# About this task
Write out the entire listing below exactly, with the pictures left out.

# Supplied data
Segment Open

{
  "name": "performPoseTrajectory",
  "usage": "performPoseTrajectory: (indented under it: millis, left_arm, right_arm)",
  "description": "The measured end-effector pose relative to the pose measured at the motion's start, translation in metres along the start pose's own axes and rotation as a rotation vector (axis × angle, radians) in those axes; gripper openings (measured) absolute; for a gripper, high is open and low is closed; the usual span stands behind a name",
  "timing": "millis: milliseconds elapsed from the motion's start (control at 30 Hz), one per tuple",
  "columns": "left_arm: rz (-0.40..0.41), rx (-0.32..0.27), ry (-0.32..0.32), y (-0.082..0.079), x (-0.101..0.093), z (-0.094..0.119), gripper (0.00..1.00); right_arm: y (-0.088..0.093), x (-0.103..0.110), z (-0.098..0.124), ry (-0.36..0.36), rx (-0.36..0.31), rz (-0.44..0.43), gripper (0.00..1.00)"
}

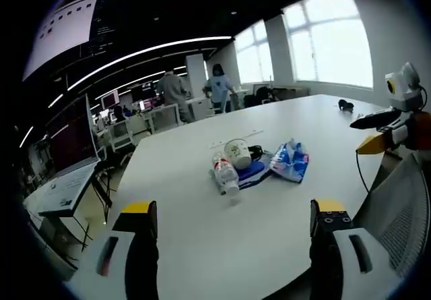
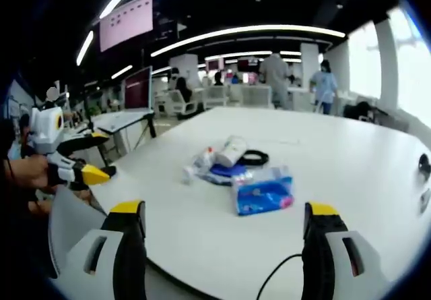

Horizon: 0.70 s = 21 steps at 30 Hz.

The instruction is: Arrange the tabletop items into an orderly group along one side of the table until the central work area is clear of visible clutter.

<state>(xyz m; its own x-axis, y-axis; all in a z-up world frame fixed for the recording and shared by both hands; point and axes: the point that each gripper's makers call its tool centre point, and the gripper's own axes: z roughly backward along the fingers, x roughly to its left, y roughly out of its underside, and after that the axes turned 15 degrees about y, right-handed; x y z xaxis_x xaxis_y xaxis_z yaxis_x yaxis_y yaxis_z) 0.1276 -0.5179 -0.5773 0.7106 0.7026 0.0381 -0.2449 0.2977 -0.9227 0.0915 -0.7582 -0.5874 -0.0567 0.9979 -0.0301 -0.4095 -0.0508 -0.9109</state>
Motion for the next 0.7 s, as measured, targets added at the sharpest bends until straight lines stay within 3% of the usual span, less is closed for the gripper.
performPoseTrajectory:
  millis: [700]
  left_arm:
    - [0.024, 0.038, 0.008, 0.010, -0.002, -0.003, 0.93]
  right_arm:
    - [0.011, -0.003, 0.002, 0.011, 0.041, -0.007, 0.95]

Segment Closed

# Response
{
  "name": "performPoseTrajectory",
  "usage": "performPoseTrajectory: (indented under it: millis, left_arm, right_arm)",
  "description": "The measured end-effector pose relative to the pose measured at the motion's start, translation in metres along the start pose's own axes and rotation as a rotation vector (axis × angle, radians) in those axes; gripper openings (measured) absolute; for a gripper, high is open and low is closed; the usual span stands behind a name",
  "timing": "millis: milliseconds elapsed from the motion's start (control at 30 Hz), one per tuple",
  "columns": "left_arm: rz (-0.40..0.41), rx (-0.32..0.27), ry (-0.32..0.32), y (-0.082..0.079), x (-0.101..0.093), z (-0.094..0.119), gripper (0.00..1.00); right_arm: y (-0.088..0.093), x (-0.103..0.110), z (-0.098..0.124), ry (-0.36..0.36), rx (-0.36..0.31), rz (-0.44..0.43), gripper (0.00..1.00)"
}


Horizon: 0.70 s = 21 steps at 30 Hz.

The instruction is: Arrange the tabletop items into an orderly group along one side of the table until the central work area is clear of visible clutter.

<state>(xyz m; its own x-axis, y-axis; all in a z-up world frame fixed for the recording and shared by both hands; point and axes: the point that each gripper's makers call its tool centre point, and the gripper's own axes: z roughly backward along the fingers, x roughly to its left, y roughly out of its underside, and after that the axes turned 15 degrees about y, right-handed; x y z xaxis_x xaxis_y xaxis_z yaxis_x yaxis_y yaxis_z) 0.1276 -0.5179 -0.5773 0.7106 0.7026 0.0381 -0.2449 0.2977 -0.9227 0.0915 -0.7582 -0.5874 -0.0567 0.9979 -0.0301 -0.4095 -0.0508 -0.9109</state>
Motion for the next 0.7 s, as measured, targets added at the sharpest bends until straight lines stay within 3% of the usual span, less is closed for the gripper.
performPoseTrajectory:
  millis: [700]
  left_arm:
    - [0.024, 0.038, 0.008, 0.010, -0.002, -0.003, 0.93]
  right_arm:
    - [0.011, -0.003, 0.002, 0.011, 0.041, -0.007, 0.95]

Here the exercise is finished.